- INSTRUCTIONS FOR THE TASK -
What number of lines in the entries below include the string "orange"? Respond with that number alone.

- Stored data -
Segment Open

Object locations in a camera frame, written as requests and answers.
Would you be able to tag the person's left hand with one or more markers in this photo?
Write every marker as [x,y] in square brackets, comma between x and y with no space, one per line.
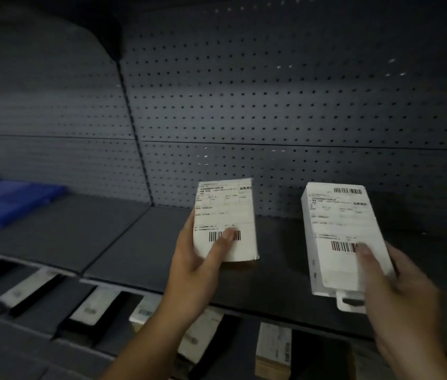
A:
[186,280]

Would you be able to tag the person's right hand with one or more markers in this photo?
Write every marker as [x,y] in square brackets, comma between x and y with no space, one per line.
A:
[402,312]

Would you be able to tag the person's left thumb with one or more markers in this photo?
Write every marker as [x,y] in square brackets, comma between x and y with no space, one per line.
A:
[220,247]

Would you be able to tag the person's right thumb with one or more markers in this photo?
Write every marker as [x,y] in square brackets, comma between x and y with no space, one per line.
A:
[369,269]

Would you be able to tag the white labelled box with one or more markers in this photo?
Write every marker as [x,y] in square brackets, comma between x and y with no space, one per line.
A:
[225,213]

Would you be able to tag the white box with hang tab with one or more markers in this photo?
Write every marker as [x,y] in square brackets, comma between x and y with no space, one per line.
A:
[338,229]

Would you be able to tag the person's right forearm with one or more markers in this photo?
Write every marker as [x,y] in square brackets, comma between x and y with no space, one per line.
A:
[421,368]

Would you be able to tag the person's left forearm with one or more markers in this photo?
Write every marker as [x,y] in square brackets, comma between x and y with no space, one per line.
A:
[148,348]

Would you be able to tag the grey metal shelf board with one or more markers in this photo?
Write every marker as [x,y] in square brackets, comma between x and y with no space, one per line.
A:
[287,273]
[61,229]

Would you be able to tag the row of black-white boxes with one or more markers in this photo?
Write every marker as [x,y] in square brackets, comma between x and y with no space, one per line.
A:
[100,312]

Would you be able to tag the grey pegboard panel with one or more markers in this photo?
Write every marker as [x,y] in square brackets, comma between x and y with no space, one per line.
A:
[306,94]
[45,114]

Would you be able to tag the blue plastic crate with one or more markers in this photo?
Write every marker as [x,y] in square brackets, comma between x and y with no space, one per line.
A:
[5,203]

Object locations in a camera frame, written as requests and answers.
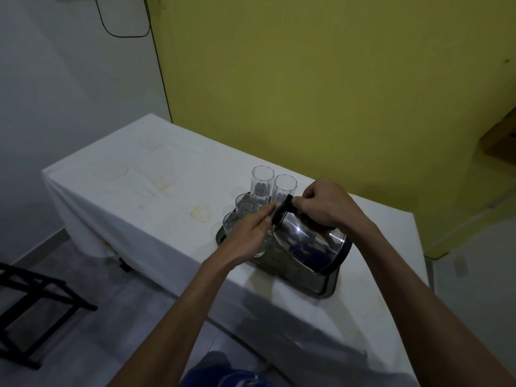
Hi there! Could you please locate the person's right hand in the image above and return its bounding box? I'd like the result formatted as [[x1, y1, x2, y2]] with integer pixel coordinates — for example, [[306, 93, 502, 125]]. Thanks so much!
[[292, 179, 374, 239]]

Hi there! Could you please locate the person's left hand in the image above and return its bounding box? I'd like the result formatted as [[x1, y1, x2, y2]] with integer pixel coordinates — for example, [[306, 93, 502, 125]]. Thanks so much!
[[217, 203, 280, 271]]

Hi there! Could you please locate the white stained tablecloth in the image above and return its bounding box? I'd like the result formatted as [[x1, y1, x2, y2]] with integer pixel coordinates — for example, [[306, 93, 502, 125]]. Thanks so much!
[[41, 113, 430, 387]]

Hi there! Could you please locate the black folding rack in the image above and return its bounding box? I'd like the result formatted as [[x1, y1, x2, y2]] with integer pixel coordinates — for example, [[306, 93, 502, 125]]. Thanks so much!
[[0, 261, 99, 371]]

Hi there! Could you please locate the tall clear drinking glass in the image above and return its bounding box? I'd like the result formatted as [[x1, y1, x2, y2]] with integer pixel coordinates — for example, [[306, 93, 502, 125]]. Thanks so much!
[[252, 165, 275, 207], [274, 174, 298, 207]]

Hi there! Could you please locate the person's left forearm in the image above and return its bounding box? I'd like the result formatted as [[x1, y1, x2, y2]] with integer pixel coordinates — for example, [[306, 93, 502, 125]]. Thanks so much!
[[107, 249, 242, 387]]

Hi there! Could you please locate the person's right forearm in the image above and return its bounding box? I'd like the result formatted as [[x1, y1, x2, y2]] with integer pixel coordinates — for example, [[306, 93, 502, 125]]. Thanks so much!
[[354, 222, 516, 387]]

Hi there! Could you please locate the stainless steel serving tray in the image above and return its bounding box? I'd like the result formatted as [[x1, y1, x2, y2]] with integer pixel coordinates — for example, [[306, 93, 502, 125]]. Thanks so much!
[[215, 221, 344, 299]]

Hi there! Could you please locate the wooden wall shelf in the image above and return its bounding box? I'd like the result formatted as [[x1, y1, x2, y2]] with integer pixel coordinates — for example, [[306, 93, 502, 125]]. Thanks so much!
[[479, 106, 516, 166]]

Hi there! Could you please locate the person's blue clothing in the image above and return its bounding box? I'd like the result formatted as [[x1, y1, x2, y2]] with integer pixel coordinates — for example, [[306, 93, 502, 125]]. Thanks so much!
[[179, 350, 292, 387]]

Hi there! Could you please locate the short clear drinking glass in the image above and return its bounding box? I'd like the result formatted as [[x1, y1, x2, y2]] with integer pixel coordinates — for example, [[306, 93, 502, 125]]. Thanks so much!
[[235, 193, 260, 219], [223, 212, 243, 235], [252, 234, 270, 259]]

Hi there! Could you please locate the stainless steel kettle black handle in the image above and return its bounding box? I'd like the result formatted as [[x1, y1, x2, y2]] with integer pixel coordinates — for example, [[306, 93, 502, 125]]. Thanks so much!
[[271, 194, 354, 275]]

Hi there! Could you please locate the black wall cable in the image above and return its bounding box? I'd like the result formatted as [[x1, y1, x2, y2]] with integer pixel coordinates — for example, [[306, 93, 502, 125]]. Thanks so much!
[[93, 0, 173, 124]]

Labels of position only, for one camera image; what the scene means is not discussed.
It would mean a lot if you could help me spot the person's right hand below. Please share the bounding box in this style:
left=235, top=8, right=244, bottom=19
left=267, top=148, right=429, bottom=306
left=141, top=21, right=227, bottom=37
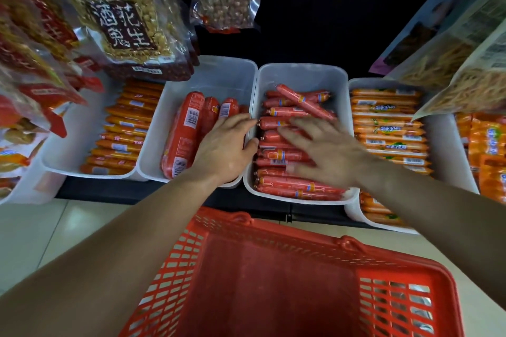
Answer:
left=277, top=116, right=380, bottom=190

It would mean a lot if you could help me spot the person's left hand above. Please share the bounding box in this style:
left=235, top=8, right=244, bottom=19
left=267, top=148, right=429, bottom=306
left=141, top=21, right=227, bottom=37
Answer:
left=192, top=113, right=260, bottom=187

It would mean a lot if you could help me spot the person's right forearm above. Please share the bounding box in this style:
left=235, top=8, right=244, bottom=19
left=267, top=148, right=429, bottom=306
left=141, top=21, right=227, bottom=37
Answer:
left=356, top=157, right=506, bottom=310

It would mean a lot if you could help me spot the person's left forearm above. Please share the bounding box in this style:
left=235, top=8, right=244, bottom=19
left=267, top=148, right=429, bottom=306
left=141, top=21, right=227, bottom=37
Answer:
left=0, top=167, right=227, bottom=337

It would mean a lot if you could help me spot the pile of small red sausages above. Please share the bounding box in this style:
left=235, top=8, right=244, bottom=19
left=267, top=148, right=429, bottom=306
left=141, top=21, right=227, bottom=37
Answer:
left=253, top=83, right=352, bottom=202

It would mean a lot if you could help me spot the large red sausage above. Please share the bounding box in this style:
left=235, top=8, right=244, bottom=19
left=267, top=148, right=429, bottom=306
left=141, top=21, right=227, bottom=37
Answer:
left=216, top=97, right=240, bottom=120
left=197, top=96, right=220, bottom=145
left=161, top=91, right=205, bottom=180

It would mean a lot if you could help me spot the black shelf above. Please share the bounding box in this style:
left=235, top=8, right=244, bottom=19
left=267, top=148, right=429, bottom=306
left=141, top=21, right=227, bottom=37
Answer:
left=55, top=175, right=398, bottom=231

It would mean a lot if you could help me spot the white plastic bin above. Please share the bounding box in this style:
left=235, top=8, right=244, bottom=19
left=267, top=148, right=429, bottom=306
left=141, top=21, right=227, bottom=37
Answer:
left=343, top=78, right=481, bottom=235
left=0, top=149, right=69, bottom=206
left=41, top=75, right=167, bottom=180
left=243, top=63, right=359, bottom=206
left=136, top=55, right=259, bottom=189

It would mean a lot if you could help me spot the row of green-label orange sausages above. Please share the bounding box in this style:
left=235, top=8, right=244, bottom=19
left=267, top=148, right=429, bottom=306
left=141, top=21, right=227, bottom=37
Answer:
left=350, top=88, right=433, bottom=227

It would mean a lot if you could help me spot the red plastic shopping basket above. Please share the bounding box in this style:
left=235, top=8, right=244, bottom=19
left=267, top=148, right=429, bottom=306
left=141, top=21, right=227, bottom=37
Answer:
left=119, top=206, right=465, bottom=337

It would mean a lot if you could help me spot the dark red peanut packet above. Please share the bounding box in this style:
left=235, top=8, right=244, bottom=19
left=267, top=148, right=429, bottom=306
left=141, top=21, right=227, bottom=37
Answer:
left=102, top=42, right=199, bottom=83

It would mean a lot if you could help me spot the row of plain orange sausages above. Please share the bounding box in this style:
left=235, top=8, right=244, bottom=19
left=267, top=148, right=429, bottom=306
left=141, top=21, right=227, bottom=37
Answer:
left=80, top=79, right=164, bottom=176

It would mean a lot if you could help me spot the large clear peanut packet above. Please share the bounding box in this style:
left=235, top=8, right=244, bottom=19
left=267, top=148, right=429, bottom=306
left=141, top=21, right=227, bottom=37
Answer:
left=66, top=0, right=189, bottom=73

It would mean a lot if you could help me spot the clear dried strips packet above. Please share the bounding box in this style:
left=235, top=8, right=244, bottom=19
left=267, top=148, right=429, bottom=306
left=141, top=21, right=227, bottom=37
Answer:
left=385, top=0, right=506, bottom=91
left=411, top=29, right=506, bottom=122

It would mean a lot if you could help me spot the stack of orange sausage packets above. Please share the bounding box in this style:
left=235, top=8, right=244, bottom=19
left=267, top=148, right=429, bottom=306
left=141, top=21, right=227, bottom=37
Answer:
left=455, top=112, right=506, bottom=206

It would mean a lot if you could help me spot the purple-backed snack packet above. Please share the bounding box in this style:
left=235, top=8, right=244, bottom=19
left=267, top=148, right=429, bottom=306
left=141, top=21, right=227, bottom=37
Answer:
left=369, top=0, right=506, bottom=77

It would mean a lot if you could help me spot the row of hanging red snack packets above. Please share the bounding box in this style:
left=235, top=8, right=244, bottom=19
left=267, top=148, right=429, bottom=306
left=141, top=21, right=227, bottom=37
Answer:
left=0, top=0, right=106, bottom=199

Segment Closed

- TASK ANSWER -
3